▶ [WORK ORDER]: An exact copy is the goal: every line from the one containing "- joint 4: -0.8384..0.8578" to the end of the material below, pictures excluded.

▶ [DATA SEGMENT]:
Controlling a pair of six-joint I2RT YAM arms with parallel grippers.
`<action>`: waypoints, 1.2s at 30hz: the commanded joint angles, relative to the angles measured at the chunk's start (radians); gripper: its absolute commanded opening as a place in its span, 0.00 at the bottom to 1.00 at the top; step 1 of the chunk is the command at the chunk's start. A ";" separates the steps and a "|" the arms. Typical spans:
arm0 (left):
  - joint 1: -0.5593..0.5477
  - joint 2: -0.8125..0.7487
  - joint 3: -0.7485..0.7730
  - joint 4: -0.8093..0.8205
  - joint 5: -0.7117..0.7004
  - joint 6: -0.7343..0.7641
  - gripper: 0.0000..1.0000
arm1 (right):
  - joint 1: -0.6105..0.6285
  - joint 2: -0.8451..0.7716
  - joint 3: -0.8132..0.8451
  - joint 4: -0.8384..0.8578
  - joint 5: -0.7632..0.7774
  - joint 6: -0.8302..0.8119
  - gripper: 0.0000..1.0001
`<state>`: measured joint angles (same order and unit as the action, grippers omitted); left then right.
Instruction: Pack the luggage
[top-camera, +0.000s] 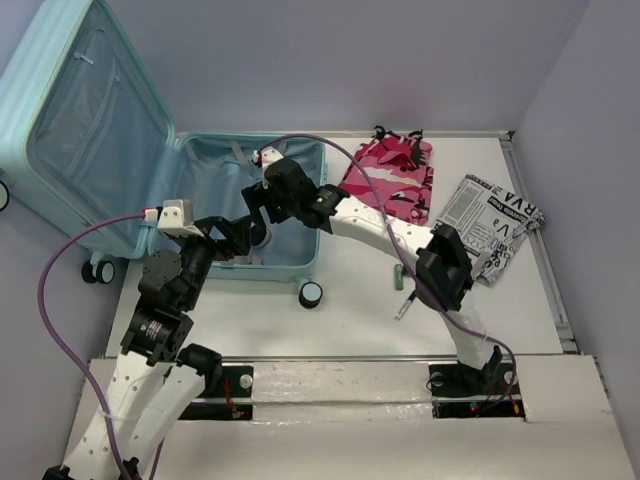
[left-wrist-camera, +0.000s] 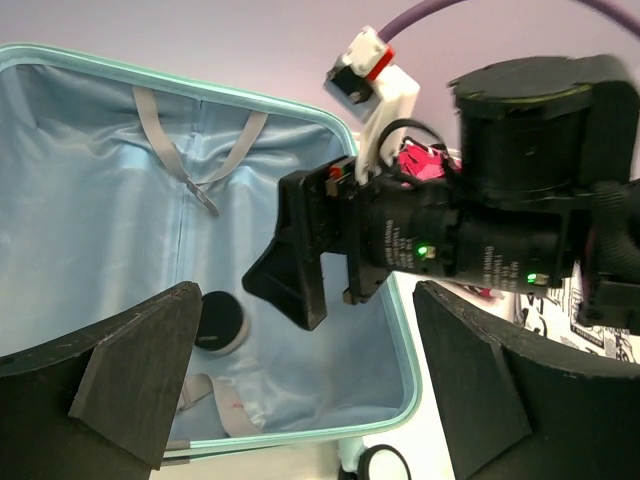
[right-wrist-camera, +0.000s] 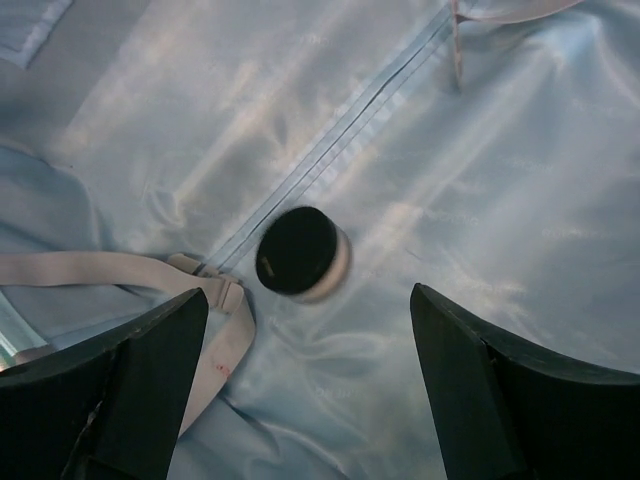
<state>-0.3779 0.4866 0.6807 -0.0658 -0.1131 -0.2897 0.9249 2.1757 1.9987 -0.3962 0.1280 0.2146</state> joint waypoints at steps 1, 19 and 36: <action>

▶ [RESULT OF THE TASK]:
  - joint 4: -0.8384..0.8578
  - joint 5: -0.7632..0.7774
  - joint 6: -0.8302..0.8119
  - gripper: 0.0000..1.0001
`<state>`: measured joint angles (same order and unit as the action, grippers omitted); left then right.
Instruction: Pack the luggage
[top-camera, +0.000s] 
[left-wrist-camera, +0.000s] 
[right-wrist-camera, +0.000s] 
<state>-0.3779 0.4866 0.6807 -0.0658 -0.1131 -0.2897 0.9249 2.1757 1.9987 -0.3962 0.1280 0.2146</state> joint waypoints at steps 1, 19 and 36: <action>

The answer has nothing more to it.